## [EXERCISE DIRECTIONS]
In the material below, transcribe every line from the first through the line holding "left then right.", exactly, and stop after that line.

Top of INPUT DATA

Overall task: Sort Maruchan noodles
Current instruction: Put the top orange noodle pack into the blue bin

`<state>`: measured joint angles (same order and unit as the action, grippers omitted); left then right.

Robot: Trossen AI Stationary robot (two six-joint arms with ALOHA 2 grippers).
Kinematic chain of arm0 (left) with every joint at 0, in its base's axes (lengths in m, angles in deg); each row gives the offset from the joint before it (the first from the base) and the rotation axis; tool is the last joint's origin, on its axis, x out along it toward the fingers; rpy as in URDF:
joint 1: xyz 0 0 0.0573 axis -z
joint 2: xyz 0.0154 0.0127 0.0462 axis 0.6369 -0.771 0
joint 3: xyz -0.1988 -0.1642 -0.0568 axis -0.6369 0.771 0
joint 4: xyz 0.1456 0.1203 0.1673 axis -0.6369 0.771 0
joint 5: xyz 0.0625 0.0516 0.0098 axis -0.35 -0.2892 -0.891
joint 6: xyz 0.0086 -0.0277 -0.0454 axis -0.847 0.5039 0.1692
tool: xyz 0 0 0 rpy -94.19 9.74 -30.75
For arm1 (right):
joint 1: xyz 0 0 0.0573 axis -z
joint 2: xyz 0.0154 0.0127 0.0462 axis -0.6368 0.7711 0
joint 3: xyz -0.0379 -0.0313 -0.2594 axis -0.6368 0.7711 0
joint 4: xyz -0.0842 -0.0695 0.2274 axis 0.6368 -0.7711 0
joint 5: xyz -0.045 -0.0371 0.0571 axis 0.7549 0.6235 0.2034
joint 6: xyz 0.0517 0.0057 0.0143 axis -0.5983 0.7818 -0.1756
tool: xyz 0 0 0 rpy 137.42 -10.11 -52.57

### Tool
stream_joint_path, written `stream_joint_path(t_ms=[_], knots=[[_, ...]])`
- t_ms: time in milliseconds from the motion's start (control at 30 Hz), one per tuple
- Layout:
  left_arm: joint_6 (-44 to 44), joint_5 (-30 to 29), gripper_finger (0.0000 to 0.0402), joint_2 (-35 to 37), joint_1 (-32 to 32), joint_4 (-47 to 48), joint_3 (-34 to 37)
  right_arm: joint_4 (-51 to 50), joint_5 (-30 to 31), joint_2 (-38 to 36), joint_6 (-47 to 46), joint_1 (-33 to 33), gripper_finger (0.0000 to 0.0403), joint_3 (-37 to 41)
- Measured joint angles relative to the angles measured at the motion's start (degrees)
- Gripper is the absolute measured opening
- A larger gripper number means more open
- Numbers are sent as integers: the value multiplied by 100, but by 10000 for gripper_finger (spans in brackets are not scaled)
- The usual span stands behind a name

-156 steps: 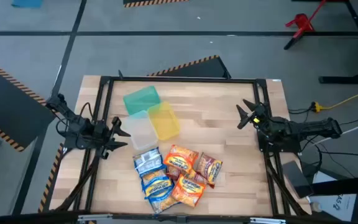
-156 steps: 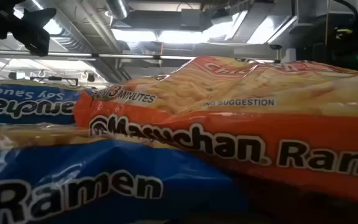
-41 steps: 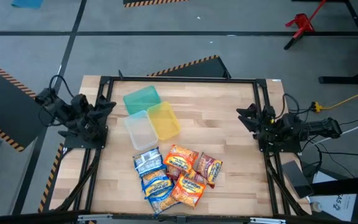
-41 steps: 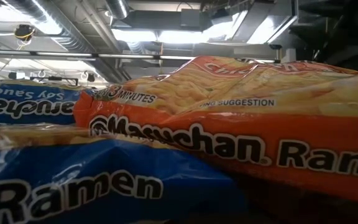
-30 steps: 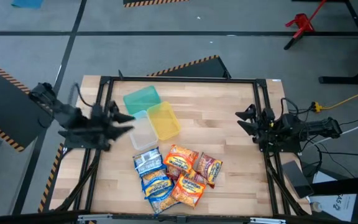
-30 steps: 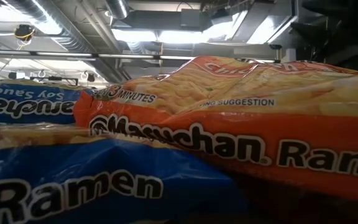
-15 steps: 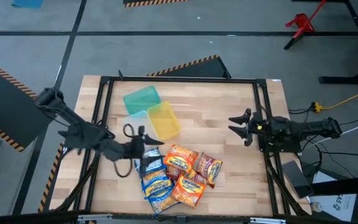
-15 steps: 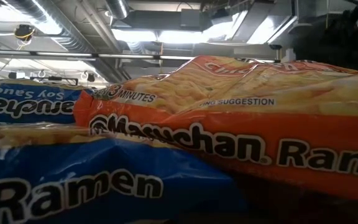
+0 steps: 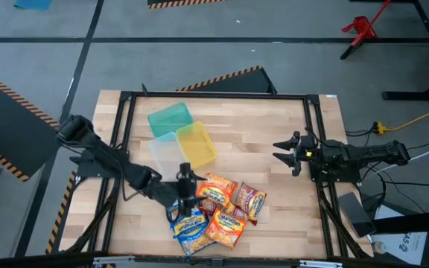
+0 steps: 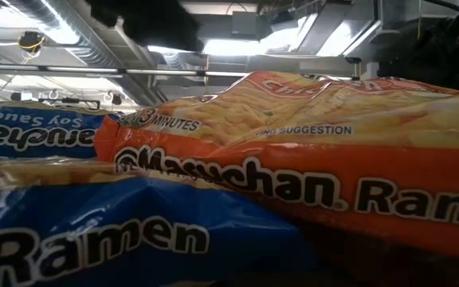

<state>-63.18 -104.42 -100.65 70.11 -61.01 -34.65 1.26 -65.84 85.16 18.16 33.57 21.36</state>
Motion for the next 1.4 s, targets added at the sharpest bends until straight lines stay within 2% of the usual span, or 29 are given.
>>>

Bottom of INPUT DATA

## [EXERCISE SOLUTION]
Overall task: Sort Maruchan noodles
Current instruction: Put the top orange noodle pack into the blue bin

`<state>`: measured joint angles (same order and unit as the action, grippers omitted); left then right.

Nothing more remains to be added to the answer.